- **Exercise description**
Copy everything in the listing below word for word, apart from any images.
━━━━━━━━
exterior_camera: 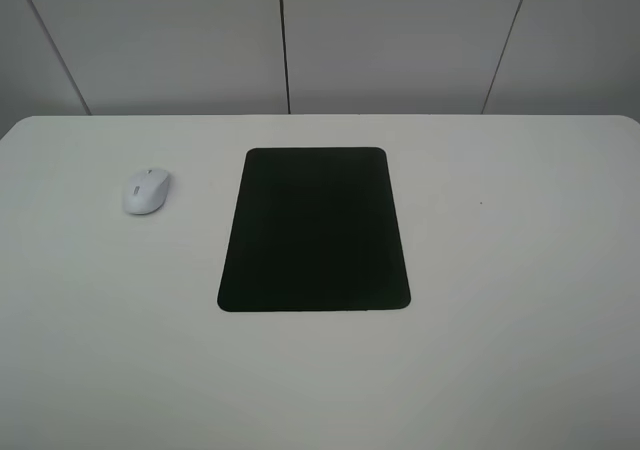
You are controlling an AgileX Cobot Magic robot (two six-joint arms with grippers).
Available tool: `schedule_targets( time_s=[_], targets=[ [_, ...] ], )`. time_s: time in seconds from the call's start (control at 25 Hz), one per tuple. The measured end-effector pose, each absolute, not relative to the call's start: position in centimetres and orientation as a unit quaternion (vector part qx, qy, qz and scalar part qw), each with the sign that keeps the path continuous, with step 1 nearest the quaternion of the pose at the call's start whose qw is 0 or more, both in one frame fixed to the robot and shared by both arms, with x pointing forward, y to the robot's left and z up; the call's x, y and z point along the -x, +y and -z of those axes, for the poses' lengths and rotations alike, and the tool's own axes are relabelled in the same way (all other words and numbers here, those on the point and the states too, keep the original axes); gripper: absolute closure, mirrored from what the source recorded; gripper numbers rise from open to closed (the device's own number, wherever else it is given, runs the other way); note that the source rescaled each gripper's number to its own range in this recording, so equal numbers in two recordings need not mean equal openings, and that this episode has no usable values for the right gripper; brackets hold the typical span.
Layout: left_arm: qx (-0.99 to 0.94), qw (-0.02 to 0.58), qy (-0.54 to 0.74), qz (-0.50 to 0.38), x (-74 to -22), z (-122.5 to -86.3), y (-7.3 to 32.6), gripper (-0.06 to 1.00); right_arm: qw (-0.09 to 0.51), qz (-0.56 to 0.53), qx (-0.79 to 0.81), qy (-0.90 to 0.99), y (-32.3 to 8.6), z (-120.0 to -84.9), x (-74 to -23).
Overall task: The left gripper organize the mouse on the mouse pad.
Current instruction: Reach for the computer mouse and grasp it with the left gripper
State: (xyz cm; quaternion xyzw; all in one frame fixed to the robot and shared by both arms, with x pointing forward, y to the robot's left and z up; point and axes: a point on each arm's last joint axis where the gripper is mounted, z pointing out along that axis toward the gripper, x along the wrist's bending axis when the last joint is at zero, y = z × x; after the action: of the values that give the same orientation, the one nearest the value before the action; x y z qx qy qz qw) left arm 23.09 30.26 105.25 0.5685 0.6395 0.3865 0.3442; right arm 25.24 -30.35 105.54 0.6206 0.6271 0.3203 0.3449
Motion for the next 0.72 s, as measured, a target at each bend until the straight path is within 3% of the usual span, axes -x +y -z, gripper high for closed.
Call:
schedule_targets(
  time_s=[0.72],
  targets=[
    [-0.583,0.355,0.624,-0.38,-23.12,-105.28,30.31,-0.06,0.345,-0.32,-0.621,0.627,-30.35,-105.54,-25.24]
  ],
)
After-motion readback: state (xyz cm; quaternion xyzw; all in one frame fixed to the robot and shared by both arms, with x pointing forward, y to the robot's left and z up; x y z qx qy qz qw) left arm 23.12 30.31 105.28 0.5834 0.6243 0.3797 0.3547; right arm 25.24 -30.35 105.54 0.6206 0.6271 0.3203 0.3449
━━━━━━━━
- **Answer section**
exterior_camera: 
You are controlling an AgileX Cobot Magic robot (two six-joint arms with grippers).
Available tool: `schedule_targets( time_s=[_], targets=[ [_, ...] ], )`. time_s: time in seconds from the call's start (control at 25 Hz), one per tuple. The measured end-effector pose, each absolute, not relative to the call's start: position in centimetres and orientation as a unit quaternion (vector part qx, qy, qz and scalar part qw), each with the sign that keeps the path continuous, with step 1 nearest the quaternion of the pose at the call's start whose qw is 0 or more, both in one frame fixed to the robot and shared by both arms, with x pointing forward, y to the robot's left and z up; the call's x, y and z point along the -x, +y and -z of those axes, for the poses' lengths and rotations alike, and the tool's own axes are relabelled in the same way (all other words and numbers here, those on the point and the states too, keep the original axes); gripper: absolute closure, mirrored from what the source recorded; gripper numbers rise from open to closed (the device's own number, wherever else it is given, runs the other way); note that the source rescaled each gripper's number to its own range in this recording, so equal numbers in two recordings need not mean equal openings, and that this episode has no usable values for the right gripper; brackets hold the typical span.
Layout: left_arm: qx (-0.99 to 0.94), qw (-0.02 to 0.58), qy (-0.54 to 0.74), qz (-0.50 to 0.38), x (-74 to -22), z (-122.5 to -86.3), y (-7.3 to 32.6), gripper (-0.06 to 1.00); right_arm: qw (-0.09 to 0.51), qz (-0.56 to 0.53), qx (-0.79 to 0.81), qy (-0.90 to 0.99), y (-32.3 to 8.6), z (-120.0 to -84.9), x (-74 to -23).
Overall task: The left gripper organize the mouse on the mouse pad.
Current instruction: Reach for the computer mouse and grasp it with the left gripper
State: (xyz cm; quaternion xyzw; all in one frame fixed to the robot and shared by both arms, with x pointing forward, y to the robot's left and z up; point and axes: a point on each arm's last joint axis where the gripper is mounted, z pointing out along that axis toward the gripper, x along the wrist's bending axis when the last joint is at zero, y = z × x; after the action: of the values that give the same orientation, the one nearest the value before the action; x y z qx qy qz qw) left arm 23.09 30.26 105.25 0.5685 0.6395 0.3865 0.3442; right arm 25.24 -30.35 105.54 0.6206 0.6271 0.3203 0.3449
Motion for the next 0.72 s, as measured, a target at each bend until the straight path is within 3% of the usual span, axes -x +y -z, gripper high for closed.
Call:
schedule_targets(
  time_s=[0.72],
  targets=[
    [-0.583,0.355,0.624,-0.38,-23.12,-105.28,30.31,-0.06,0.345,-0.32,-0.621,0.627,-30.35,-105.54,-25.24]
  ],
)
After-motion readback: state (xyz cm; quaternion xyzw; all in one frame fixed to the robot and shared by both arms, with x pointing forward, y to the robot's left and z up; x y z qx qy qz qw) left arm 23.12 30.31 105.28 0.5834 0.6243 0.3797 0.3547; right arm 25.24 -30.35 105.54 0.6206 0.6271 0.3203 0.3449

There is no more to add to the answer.